The program is set to start in the spring semester. An information session will be held at the Westchester campus on Oct. 25. The 36-credit master’s takes a multidisciplinary approach with a focus on the finance aspects of the industry while offering students the opportunity to develop skills in other areas, such as law.
The program is designed for working professionals. Classes will be held during the evenings, weekends and online. It can be completed in one year of full-time study, but is also offered to part-time students.
Hugh Kelly, Ph.D., has been selected to head up the curriculum committee of the program. Kelly comes to Fordham with more than three decades of lecturing on real estate and economics, as well as running his own consultation practice. His most recent book, 24-hour Cities: Real Investment Performance, Not Just Promises (Routledge/Taylor & Francis, 2017), received the year’s Gold Award from the National Association of Real Estate Editors.

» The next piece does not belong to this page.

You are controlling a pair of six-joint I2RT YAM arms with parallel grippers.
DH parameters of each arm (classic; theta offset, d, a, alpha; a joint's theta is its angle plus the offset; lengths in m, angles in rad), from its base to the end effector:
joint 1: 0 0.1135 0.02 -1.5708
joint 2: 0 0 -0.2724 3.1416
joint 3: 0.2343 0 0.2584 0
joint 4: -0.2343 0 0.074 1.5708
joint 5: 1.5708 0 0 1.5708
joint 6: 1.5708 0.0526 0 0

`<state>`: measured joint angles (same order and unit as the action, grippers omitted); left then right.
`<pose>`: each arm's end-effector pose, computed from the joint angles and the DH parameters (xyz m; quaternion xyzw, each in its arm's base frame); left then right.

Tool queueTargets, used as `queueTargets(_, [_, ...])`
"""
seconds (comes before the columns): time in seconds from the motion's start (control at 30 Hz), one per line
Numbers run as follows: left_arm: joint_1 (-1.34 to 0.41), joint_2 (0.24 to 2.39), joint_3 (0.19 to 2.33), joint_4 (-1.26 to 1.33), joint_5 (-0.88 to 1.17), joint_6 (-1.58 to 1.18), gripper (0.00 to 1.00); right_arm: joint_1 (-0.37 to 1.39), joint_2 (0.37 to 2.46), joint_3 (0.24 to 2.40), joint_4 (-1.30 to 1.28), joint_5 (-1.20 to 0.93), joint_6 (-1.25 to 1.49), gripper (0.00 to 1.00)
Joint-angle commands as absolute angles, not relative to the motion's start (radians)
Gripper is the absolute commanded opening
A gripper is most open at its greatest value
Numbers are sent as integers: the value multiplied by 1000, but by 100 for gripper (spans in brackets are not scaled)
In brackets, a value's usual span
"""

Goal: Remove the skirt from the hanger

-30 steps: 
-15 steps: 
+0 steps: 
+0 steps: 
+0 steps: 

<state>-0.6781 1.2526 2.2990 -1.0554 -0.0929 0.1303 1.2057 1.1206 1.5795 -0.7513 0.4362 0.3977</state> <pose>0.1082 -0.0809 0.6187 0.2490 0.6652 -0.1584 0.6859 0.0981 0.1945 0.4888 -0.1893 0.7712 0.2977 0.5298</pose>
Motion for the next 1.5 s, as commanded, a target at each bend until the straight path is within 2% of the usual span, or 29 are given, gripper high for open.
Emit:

He said that a strong advisory council of investment, data, development, and labor experts has helped guide the design of the new program.
“There are not too many programs like this out there because of the way the academic aspect of the industry has evolved; programs usually come out business or architecture schools,” said Kelly. “Our program will break apart the silos—and the institute is on the same campus as the law and business schools.”
With its vast range of development—from Hudson Yards to the World Trade Center to million-dollar condos to micro apartments—New York City has no shortage of academic and industry experts from which to find faculty for the curriculum, he said.
“Mega projects will be an important focus, but they’re just one element in New York City, and we won’t just focus on bright shiny objects,” Kelly said.
“The degree gives professionals in the field tangible knowledge that can be immediately applied to their careers and can help them get to the next level professionally,” said Anthony Davidson, Ph.D., dean of PCS. “This program bridges the divide between academia and practice with a rigor that only Fordham can provide.”
The program will also have a suburban focus, which will treat New York City as a regional center where developments in Yonkers and White Plains carry as much weight as a midtown high rise.
“With campuses in Westchester, the Bronx, and Manhattan, Fordham is a hub for real estate research and industry,” he said.
Robert Morgenstern, director of the institute, said another strength of the new master’s will be the ability of students to “tap into the loyal alumni network that Fordham already has.”
But most importantly, Morgenstern and Kelly expect that students will gain practical knowledge that helps in decision making.
“When you think of the biggest losses that came from the 2008 financial crisis, it didn’t happen because those investors know math, it’s because they didn’t exercise good judgment,” said Kelly.
“That’s what we want to teach our students—good judgment.”